Geopolítica da UE no Pós-Covid-19
A União Europeia parece encontrar-se presentemente perante uma nova encruzilhada, face a um ambiente internacional fraturado, ao agudizar de um clima de rivalidade entre grandes potências e ao redesenhar dos equilíbrios geopolíticos por parte de novos polos de poder que questionam velhas hegemonias, a par do facto da centralidade estratégia ter-se deslocado progressivamente para o continente Asiático.
Com o Reino Unido determinado a voltar a uma estratégia de “balança de poder” na Europa, inspirada na imagem mirífica da “Global Britain” de Boris Johnson.
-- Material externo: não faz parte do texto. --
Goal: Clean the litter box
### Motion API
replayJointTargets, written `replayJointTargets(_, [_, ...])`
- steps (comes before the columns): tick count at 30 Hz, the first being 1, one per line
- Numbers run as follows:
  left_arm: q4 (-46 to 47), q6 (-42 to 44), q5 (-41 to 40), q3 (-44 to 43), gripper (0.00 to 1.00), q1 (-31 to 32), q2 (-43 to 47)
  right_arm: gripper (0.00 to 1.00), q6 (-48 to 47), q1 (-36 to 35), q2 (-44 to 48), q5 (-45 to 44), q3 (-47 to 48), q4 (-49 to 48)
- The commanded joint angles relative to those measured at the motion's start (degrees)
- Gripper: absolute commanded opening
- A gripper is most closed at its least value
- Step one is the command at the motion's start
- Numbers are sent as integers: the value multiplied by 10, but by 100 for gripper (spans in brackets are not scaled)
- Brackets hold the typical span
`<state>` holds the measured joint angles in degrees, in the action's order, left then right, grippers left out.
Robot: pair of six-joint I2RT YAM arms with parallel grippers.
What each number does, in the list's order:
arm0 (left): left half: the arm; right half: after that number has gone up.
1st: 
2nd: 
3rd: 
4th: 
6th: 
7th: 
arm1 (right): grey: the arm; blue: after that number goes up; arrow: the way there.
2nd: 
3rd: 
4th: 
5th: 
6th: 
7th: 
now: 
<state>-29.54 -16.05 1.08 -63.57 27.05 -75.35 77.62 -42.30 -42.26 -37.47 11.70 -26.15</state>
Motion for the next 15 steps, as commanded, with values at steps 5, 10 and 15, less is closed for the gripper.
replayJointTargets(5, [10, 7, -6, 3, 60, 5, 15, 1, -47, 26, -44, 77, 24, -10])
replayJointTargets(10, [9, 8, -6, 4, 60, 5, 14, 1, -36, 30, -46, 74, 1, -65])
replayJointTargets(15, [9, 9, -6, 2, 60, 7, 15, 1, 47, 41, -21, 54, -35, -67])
Os EUA de regresso ao multilateralismo, após a deriva nacionalista da administração Trump e uma China e Rússia votadas ao papel de competidores estratégicos, o ambiente parece regredir para uma guerra-fria de geometria variável, onde qualquer um destes países é tratado simultaneamente como parceiro, competidor ou rival, em linha com a recente afirmação do Secretário de Estado norte-americano Antony Blinken, de que as relações com Pequim passarão a ser um misto de “competição, quando for saudável”, “colaboração, quando for possível” e “antagonismo, quando for necessário”.
Num intermezzo do choque entre grandes potências, a Europa, como subcontinente do espaço euroasiático, arrisca-se a voltar à condição de área de atrito e confrontação dos antagonismos e interesses de terceiros. Condição a que já foi votada a sua periferia, num arco de instabilidade que se estende do Sahel ao Médio-Oriente, da Ucrânia à Bielorrússia, no território a que os geopolíticos classificam de mittelland e os russos olham como zona tampão para a sua segurança.
A crise pandémica do Covid-19 veio acentuar estas tendências e exponenciar rivalidades, patentes na competição em torno da questão das tecnologias do 5G e do fornecimento das vacinas, que a par com as questões do abastecimento energético à União Europeia parecem reeditar a retórica da confrontação Leste/Oeste. Paira no ar um clima de guerra-fria sem o suporte ileológico de outrora, com muita mistificação e jogo de perceções à mistura.
Entre o abraço do urso russo, o sopro do dragão chinês e o canto de sereia do outro lado do Atlântico, a UE parece deambular à mercê das sensibilidades sub-regionais, incapaz de afirmar com assertividade uma política externa e de segurança comum, não obstante as expectativas criadas pela sua Estratégia Global e, mais recentemente, com o desenho de uma “bússola estratégica”.
Os desafios que se colocam à UE e, consequentemente, ao nosso país como membro empenhado no seu aprofundamento, aconselham um exercício de prospetiva por parte tanto de académicos como de geopolíticos, tendo inegável relevo e atualidade num momento em que faz falta a produção de pensamento estruturado, liberto da espuma dos tempos e do imediatismo das agendas mediáticas. Estas plataformas de partilha do conhecimento são um espaço privilegiado e o atual momento um incentivo para esse efeito.
A comunidade internacional precisa de uma União Europeia forte e interveniente, com uma voz própria e capacidade de intervenção autónoma no domínio da segurança e defesa, ao nível da sua relevância económica e do papel seminal que este continente teve na edificação da ordem internacional.